### WORK TO BE COMPLETED
Scan the entries below and extract each line with the word "more" in it.

[Recorded data]
════════════════════
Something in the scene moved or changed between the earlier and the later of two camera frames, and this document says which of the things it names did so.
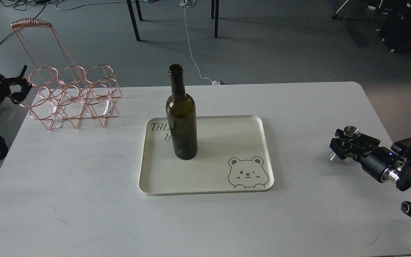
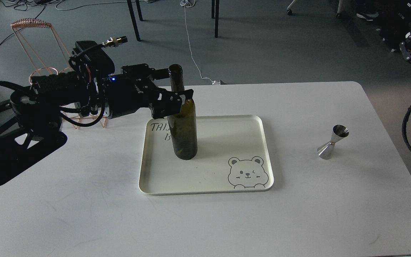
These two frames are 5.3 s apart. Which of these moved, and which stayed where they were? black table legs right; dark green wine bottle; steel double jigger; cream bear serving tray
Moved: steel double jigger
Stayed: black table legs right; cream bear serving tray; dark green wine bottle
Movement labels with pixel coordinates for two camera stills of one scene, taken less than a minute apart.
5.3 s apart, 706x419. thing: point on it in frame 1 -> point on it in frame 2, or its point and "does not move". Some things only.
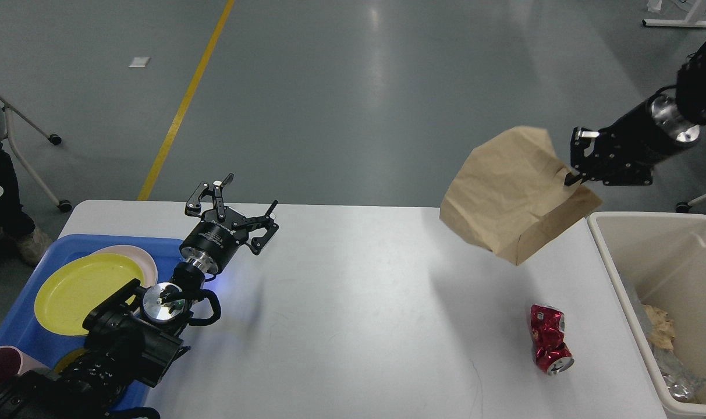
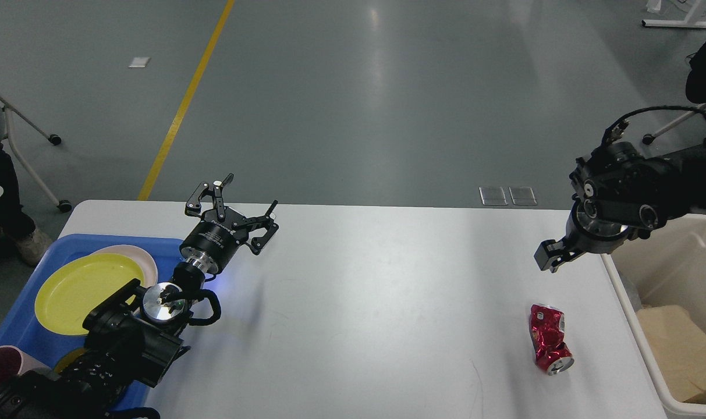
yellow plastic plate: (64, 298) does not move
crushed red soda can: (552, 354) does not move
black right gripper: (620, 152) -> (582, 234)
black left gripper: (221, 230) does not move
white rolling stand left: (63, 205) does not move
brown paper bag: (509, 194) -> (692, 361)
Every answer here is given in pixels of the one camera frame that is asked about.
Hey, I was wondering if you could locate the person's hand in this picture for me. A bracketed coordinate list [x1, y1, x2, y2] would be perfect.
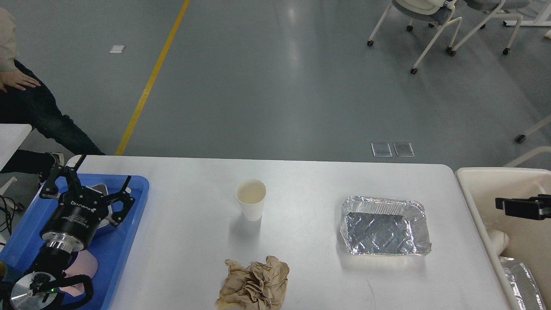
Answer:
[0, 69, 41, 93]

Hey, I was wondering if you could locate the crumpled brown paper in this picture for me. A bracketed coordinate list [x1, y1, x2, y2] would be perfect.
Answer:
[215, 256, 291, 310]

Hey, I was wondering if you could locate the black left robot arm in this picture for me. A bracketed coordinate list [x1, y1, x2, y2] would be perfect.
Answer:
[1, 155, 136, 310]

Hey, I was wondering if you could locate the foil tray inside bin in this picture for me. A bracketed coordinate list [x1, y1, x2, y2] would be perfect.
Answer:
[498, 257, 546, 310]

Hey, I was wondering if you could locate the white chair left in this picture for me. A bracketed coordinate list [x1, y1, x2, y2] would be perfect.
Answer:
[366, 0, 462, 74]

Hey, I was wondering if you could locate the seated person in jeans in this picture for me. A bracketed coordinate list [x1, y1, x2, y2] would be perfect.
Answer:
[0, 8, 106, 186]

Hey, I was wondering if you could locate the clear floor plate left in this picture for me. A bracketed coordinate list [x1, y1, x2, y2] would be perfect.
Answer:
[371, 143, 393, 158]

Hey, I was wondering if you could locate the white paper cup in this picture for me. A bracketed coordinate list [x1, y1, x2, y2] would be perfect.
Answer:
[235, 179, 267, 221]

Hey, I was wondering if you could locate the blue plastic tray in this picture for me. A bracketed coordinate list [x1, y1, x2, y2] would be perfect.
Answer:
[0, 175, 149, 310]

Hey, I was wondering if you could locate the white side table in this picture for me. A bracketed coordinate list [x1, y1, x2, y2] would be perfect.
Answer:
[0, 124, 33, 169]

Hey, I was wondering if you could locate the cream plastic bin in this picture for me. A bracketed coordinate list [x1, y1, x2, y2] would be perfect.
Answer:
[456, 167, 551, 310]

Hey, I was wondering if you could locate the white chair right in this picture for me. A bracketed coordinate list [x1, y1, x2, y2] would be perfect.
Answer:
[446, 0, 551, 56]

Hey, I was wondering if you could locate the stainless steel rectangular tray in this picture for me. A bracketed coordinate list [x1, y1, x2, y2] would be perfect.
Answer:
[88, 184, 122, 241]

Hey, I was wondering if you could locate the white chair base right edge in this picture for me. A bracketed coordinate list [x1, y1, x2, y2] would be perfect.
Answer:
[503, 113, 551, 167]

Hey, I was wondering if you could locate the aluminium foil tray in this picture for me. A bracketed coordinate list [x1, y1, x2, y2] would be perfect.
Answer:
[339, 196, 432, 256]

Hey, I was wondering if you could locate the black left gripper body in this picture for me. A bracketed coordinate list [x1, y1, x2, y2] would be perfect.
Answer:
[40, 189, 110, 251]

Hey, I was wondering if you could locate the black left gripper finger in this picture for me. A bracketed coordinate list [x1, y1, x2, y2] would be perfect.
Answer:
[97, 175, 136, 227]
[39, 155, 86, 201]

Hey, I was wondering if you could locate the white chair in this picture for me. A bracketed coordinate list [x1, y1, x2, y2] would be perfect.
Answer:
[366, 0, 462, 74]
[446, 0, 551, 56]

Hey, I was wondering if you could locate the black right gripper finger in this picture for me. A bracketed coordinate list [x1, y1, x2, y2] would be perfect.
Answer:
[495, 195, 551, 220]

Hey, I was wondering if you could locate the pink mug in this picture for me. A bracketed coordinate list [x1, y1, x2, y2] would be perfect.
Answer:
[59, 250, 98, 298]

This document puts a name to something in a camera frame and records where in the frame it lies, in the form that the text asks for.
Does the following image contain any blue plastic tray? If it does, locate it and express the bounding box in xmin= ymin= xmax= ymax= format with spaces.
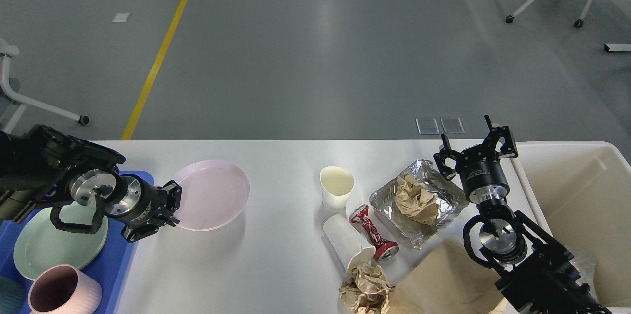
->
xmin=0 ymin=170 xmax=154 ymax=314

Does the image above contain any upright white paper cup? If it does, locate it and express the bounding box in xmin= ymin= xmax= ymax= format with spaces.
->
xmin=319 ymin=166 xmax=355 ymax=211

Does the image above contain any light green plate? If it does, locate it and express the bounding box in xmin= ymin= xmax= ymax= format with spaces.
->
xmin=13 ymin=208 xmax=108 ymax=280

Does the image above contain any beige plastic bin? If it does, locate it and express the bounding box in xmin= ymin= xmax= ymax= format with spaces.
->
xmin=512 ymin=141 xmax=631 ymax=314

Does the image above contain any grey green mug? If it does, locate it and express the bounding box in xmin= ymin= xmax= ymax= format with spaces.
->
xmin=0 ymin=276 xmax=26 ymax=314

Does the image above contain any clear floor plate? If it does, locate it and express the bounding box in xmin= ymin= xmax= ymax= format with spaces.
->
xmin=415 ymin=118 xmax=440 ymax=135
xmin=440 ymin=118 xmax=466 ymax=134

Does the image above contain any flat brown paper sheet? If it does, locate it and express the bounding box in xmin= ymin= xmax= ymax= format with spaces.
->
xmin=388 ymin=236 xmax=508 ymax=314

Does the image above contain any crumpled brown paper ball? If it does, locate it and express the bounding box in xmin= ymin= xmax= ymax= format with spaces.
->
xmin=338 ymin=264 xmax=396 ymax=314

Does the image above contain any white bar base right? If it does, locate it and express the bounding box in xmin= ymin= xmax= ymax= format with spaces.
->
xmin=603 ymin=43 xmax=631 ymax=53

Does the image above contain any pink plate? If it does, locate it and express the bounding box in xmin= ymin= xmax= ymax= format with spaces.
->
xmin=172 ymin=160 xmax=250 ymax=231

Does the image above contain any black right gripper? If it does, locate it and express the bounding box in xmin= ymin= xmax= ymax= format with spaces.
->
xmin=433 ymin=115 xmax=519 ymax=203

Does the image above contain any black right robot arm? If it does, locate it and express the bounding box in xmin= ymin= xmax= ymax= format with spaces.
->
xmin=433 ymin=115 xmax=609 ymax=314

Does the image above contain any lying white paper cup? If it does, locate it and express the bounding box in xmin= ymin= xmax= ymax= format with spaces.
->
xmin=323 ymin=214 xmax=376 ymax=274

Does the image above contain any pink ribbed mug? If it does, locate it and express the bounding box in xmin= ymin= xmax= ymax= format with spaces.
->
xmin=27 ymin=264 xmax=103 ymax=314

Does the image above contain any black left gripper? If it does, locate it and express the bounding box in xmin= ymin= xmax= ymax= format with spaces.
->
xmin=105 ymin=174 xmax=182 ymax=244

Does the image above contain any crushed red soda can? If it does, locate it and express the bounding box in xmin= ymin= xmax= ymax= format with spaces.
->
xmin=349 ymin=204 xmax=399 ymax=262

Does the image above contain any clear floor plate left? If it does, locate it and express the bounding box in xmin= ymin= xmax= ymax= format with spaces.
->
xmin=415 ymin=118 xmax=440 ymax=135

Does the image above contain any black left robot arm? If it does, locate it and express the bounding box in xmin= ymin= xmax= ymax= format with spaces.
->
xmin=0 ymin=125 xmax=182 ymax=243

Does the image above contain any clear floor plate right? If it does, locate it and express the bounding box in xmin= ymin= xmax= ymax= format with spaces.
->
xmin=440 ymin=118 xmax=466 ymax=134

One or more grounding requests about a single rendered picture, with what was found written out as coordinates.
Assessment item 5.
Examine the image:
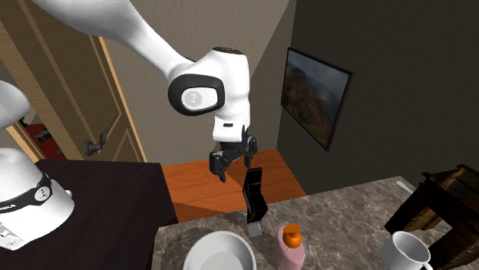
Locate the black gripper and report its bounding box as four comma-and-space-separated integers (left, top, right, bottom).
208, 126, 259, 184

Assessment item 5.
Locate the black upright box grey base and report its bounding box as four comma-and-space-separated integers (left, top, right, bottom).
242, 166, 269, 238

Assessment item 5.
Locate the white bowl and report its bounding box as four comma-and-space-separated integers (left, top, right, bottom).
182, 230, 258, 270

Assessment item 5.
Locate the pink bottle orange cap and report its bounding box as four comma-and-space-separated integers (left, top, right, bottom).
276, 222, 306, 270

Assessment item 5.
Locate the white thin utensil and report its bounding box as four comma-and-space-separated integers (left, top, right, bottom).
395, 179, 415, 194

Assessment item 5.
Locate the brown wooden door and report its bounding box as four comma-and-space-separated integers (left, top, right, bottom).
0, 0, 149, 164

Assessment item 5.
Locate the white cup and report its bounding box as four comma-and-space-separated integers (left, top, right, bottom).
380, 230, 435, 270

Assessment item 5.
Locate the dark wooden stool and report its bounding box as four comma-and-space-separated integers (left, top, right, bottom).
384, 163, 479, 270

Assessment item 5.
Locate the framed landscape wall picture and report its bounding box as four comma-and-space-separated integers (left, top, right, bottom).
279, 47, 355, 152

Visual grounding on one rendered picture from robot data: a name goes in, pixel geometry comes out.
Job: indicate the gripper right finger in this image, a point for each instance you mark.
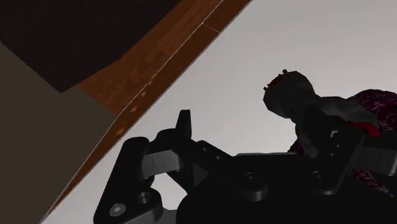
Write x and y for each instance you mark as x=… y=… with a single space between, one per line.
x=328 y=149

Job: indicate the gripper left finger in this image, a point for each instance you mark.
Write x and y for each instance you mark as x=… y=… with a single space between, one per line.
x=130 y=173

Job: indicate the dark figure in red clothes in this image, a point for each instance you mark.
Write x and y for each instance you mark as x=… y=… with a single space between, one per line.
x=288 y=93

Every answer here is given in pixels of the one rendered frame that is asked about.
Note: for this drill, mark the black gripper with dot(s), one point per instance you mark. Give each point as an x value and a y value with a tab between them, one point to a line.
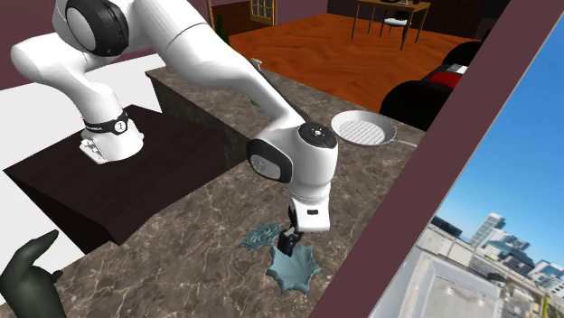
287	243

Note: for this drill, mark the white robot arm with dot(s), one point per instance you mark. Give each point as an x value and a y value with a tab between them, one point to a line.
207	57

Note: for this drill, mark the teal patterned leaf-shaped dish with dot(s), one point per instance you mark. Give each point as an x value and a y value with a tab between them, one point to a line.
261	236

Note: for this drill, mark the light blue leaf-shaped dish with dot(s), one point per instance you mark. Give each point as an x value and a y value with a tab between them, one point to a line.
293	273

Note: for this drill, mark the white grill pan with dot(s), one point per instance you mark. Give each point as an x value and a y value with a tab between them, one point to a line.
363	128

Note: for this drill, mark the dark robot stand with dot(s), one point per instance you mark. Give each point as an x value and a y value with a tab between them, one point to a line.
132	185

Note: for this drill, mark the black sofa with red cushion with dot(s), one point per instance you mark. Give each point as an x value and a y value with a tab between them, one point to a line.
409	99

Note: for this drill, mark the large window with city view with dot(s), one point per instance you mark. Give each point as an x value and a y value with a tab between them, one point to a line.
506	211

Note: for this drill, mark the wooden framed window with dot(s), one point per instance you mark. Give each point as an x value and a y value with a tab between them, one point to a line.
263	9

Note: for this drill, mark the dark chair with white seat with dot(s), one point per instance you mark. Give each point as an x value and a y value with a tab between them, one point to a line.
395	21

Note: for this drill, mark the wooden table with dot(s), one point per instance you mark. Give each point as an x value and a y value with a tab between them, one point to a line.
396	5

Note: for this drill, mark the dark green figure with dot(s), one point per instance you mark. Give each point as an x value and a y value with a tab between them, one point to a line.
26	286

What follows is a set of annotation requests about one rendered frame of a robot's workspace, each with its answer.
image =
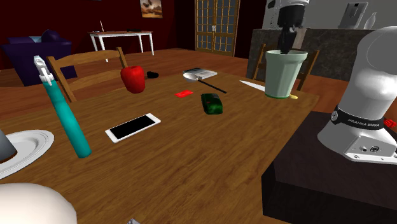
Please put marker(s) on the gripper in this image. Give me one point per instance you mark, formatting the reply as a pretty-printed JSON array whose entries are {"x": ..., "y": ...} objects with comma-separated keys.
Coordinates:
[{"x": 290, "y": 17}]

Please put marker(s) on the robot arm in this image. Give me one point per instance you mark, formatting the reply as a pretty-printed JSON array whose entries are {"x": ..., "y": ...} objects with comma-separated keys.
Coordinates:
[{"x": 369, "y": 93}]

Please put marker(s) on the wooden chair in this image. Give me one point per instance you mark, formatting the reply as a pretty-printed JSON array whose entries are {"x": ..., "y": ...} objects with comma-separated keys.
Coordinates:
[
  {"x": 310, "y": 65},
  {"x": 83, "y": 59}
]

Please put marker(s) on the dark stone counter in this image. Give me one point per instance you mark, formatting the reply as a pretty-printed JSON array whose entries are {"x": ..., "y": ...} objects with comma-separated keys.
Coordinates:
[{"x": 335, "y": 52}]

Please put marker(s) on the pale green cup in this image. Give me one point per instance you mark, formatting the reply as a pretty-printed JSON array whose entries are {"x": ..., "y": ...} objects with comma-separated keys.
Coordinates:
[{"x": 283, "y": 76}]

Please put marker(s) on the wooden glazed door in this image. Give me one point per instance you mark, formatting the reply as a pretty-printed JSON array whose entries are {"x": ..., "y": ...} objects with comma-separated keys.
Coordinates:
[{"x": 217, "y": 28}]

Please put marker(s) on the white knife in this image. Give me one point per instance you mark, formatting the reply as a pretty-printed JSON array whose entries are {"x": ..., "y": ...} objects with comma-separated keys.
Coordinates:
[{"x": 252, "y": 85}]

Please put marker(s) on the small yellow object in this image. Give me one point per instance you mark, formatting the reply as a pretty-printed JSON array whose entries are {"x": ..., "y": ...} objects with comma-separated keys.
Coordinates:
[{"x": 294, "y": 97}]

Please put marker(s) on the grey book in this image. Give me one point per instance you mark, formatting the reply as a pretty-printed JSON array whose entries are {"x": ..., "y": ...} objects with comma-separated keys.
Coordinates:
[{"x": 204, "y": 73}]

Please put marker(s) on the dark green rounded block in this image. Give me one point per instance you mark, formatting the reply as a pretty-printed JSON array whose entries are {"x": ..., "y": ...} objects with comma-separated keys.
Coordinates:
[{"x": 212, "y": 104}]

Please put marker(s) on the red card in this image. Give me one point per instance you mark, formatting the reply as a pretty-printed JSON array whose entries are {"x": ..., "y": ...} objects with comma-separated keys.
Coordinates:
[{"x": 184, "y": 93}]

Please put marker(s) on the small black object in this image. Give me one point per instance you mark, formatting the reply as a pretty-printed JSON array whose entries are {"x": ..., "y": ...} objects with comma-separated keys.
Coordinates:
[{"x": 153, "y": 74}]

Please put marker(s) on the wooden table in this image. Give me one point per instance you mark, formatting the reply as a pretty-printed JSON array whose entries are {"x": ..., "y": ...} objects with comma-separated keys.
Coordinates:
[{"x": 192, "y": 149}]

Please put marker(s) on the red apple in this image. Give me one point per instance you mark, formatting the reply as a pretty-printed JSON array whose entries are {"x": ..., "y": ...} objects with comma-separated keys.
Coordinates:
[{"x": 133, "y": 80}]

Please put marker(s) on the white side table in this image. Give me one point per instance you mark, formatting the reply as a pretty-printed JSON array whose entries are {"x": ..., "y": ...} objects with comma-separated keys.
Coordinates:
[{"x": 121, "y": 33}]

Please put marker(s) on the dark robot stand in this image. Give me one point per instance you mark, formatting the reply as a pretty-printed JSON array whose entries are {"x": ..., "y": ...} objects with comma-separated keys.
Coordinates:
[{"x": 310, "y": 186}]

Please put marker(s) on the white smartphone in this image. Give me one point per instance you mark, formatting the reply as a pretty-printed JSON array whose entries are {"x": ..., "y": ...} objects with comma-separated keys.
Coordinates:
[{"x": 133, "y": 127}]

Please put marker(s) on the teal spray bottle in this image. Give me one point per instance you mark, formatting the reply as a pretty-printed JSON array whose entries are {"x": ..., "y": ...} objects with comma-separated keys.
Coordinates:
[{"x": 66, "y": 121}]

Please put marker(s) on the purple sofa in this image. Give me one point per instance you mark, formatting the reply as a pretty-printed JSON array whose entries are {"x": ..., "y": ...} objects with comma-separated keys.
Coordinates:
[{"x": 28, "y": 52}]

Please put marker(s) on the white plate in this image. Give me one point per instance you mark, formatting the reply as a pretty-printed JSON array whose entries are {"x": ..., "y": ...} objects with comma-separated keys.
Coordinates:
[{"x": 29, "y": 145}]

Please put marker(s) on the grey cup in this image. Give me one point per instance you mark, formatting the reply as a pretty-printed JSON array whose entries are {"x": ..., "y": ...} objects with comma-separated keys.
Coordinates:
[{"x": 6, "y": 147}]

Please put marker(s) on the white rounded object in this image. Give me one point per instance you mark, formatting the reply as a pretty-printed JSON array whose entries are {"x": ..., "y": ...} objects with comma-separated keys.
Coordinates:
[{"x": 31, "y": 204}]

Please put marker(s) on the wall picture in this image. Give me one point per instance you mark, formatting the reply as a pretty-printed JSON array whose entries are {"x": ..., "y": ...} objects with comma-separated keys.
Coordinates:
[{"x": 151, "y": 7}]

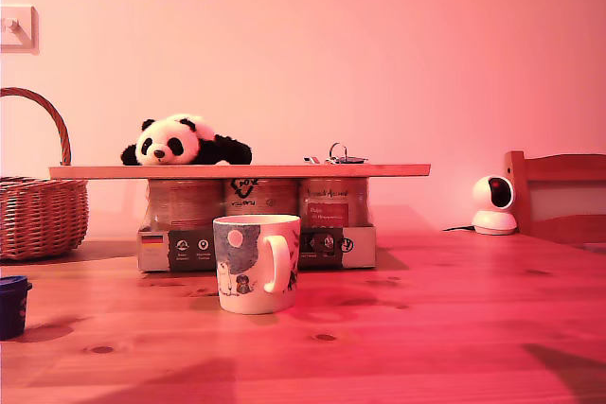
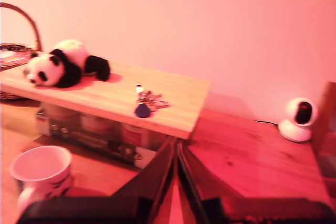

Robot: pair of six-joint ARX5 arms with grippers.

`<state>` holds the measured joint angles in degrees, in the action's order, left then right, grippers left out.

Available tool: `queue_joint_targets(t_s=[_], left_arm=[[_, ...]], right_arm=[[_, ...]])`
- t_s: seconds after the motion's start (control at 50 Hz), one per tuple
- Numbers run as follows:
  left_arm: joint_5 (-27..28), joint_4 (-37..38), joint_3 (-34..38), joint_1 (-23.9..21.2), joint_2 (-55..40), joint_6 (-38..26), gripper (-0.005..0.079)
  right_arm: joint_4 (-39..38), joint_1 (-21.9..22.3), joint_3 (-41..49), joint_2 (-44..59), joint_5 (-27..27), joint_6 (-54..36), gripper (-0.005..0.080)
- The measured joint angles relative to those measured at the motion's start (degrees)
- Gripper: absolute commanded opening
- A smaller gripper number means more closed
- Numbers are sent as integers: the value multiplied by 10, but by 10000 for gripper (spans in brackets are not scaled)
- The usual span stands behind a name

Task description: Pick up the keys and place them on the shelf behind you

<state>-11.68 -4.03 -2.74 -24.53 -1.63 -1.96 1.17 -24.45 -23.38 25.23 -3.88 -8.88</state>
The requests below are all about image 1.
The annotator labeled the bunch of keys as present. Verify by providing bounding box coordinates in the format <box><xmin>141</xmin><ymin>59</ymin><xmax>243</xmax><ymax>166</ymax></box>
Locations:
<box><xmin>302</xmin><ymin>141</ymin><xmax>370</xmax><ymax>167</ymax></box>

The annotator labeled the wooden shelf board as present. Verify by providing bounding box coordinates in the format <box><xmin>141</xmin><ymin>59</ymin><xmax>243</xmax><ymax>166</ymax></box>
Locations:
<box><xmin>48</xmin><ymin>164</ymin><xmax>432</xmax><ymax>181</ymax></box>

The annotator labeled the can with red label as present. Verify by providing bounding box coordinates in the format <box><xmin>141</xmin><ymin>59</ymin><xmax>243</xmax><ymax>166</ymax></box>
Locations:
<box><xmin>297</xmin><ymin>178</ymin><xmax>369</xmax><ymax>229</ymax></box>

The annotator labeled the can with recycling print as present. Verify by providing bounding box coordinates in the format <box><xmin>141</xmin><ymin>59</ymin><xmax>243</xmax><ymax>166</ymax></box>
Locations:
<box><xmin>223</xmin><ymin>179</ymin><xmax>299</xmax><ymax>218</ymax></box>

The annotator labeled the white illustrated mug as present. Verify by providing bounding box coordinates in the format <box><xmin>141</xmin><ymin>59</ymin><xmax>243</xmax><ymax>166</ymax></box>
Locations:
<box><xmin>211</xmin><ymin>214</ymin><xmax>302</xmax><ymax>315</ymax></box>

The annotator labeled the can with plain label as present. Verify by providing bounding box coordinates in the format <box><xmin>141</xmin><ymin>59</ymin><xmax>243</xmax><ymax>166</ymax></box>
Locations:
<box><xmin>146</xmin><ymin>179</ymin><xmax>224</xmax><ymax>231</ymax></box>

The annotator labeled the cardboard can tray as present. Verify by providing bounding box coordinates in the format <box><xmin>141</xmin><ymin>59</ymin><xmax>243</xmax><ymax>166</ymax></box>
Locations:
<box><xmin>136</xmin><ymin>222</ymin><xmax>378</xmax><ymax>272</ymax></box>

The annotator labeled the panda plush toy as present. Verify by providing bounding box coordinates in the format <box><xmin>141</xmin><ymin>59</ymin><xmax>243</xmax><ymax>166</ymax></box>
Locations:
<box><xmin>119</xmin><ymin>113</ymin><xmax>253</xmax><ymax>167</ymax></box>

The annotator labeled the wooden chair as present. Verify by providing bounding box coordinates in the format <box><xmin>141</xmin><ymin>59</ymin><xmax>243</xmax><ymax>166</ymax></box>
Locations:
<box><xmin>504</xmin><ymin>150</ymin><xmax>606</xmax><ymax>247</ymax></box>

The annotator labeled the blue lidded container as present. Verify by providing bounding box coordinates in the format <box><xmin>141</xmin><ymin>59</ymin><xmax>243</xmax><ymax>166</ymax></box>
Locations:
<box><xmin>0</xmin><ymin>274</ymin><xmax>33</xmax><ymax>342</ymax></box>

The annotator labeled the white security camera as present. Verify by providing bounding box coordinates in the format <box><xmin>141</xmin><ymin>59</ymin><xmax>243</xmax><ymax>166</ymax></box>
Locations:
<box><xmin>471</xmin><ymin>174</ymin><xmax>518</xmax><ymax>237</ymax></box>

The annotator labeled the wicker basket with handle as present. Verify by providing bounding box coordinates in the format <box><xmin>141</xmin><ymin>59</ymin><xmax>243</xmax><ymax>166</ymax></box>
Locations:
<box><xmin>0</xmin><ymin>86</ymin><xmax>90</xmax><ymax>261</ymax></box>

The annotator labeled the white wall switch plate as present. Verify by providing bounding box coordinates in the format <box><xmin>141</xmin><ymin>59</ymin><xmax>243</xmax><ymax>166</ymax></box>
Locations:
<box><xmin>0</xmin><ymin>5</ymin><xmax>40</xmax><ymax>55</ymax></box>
════════════════════
### EXERCISE OUTPUT
One or more grounding requests about a single rendered picture, with what was found written out as coordinates.
- A smaller gripper number means more closed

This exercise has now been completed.